Home > Vol. 83 > Issue 83:6 > Weigh the Label, Not the Tractor: What Goes on the Scale in an FTC Unfairness Cost-Benefit Analysis?

Weigh the Label, Not the Tractor: What Goes on the Scale in an FTC Unfairness Cost-Benefit Analysis?

Commissioner Maureen K. Ohlhausen
83 Geo. Wash. L. Rev. 1999

Published in Connection With the Law Review’s 2014 Symposium “The FTC at 100”

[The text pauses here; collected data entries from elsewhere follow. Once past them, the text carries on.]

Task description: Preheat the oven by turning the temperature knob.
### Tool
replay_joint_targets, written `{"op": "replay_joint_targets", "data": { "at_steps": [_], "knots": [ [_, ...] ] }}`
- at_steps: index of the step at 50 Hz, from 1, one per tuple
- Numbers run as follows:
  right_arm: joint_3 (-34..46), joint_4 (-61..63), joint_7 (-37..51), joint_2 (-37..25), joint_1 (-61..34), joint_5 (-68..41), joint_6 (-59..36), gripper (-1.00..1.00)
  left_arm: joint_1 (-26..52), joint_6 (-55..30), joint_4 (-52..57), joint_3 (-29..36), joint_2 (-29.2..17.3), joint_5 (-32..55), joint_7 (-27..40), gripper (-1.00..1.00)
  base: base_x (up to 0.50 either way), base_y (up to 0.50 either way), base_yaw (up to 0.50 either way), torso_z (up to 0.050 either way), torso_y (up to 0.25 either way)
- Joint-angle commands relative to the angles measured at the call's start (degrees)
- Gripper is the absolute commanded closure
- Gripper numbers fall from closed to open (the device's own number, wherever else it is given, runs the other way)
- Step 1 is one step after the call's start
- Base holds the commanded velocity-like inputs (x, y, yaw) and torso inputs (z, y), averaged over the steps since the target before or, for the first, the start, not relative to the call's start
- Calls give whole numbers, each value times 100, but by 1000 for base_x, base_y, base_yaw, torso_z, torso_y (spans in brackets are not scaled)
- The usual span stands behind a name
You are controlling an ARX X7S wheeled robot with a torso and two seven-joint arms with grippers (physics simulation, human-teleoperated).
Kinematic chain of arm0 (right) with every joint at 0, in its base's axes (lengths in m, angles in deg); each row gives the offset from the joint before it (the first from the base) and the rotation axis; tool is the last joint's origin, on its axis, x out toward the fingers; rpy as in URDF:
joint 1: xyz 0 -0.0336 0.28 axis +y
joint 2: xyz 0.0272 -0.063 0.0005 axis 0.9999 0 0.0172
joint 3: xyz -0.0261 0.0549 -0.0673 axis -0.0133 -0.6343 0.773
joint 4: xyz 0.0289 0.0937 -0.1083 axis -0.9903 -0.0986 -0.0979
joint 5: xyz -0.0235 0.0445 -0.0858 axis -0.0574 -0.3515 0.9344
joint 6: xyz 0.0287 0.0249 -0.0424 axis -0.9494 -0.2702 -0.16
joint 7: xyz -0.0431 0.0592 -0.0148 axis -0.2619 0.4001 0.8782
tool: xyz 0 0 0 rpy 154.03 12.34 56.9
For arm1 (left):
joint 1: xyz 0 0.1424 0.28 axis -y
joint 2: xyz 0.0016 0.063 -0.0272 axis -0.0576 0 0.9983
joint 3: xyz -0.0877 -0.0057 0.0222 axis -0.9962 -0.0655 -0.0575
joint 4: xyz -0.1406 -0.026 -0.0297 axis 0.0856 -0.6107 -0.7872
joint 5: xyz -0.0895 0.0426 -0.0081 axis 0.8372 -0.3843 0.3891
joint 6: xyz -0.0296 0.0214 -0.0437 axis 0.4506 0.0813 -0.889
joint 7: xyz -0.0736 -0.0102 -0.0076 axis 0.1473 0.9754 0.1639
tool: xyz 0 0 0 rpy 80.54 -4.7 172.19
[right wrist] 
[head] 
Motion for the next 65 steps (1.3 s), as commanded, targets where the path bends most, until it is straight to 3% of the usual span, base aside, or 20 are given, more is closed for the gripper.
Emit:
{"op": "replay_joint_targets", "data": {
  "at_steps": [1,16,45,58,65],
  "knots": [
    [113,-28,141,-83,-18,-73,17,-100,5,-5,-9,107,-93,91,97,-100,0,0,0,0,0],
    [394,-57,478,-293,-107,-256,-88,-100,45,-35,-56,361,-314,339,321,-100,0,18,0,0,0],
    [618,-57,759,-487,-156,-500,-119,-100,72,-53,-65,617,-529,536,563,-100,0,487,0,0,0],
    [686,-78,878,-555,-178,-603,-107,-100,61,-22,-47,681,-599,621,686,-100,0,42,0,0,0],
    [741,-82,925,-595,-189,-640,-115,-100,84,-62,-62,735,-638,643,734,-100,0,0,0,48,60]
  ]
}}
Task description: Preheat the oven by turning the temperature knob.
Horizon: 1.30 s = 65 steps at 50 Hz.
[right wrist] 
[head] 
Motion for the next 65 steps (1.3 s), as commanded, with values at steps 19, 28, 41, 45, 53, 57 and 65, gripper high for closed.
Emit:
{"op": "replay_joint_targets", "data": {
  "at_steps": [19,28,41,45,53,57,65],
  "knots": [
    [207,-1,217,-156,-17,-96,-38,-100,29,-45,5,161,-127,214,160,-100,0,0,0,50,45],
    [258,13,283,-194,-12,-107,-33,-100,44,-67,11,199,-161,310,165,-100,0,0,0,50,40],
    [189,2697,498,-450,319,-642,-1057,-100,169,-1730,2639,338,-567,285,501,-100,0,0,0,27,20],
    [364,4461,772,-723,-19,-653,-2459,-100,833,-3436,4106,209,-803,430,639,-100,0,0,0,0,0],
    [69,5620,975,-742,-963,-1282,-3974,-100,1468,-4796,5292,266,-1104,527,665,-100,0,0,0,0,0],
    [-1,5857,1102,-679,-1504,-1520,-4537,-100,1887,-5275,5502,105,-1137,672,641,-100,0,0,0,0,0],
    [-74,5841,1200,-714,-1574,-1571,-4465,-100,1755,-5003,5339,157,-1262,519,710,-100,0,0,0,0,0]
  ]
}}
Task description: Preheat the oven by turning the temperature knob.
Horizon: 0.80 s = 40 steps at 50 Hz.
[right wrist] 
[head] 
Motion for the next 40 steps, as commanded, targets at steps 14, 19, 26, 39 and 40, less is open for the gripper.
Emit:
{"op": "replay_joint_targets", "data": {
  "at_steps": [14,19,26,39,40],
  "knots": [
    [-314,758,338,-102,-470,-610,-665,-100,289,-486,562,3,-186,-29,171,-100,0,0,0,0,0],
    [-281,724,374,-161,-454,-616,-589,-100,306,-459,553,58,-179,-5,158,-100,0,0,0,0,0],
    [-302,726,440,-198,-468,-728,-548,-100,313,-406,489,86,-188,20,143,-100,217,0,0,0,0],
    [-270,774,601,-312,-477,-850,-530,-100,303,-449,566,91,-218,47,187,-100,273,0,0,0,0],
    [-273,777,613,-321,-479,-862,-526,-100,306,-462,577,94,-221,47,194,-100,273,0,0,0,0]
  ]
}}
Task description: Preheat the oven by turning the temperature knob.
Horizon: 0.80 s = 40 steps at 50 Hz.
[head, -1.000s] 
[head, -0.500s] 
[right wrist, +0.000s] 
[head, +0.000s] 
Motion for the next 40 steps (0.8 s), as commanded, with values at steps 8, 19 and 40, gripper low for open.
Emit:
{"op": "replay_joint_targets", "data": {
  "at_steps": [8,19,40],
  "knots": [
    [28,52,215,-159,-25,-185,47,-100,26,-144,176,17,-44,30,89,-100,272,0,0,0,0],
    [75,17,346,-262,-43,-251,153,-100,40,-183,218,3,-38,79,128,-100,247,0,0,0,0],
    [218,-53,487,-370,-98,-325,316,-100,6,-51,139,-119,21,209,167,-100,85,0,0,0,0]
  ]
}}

In January 2014, Apple settled with the Federal Trade Commission
(“FTC” or “the Commission”) an unfairness case involving Apple’s processing
of in-app purchases by consumers. This settlement generated three separate
statements from four Commissioners. The Commissioners’ statements
explore how to apply the FTC’s three-part unfairness test, and they diverge
primarily on what factors to weigh in the unfairness analysis. These statements
are the most comprehensive Commission-level discussion of unfairness
analysis since a 1984 case,
International Harvester Co. This Essay outlines
the development of the FTC’s unfairness test and then compares how the FTC
applied that test in
International Harvester with how the Commissioners applied
it in the Apple, Inc. in-app purchases case, with a particular focus on
what was actually weighed in the cost-benefit analysis in both matters. From
this comparison, I draw two conclusions about the FTC’s modern unfairness
analysis that are as true in
International Harvester as they are in Apple, Inc.
First, the “substantial harm” factor is a threshold test, not a balancing test.
Second, when weighing countervailing benefits in the third prong of the unfairness
test, the only benefits weighed are those from the practice at issue:
only the practice’s effects should be considered under the third prong of the
unfairness test and it is inappropriate to weigh other benefits such as the total
benefits of the product or platform itself or benefits of the company’s entire
line of products. Thus, in
Apple the majority properly followed the well-established approach
set forth in International Harvester. Departing from
International
Harvester’s guidance on applying the substantial injury threshold and on balancing
costs and benefits could inefficiently focus the FTC’s enforcement on
smaller companies and leave significant consumer harms unchallenged.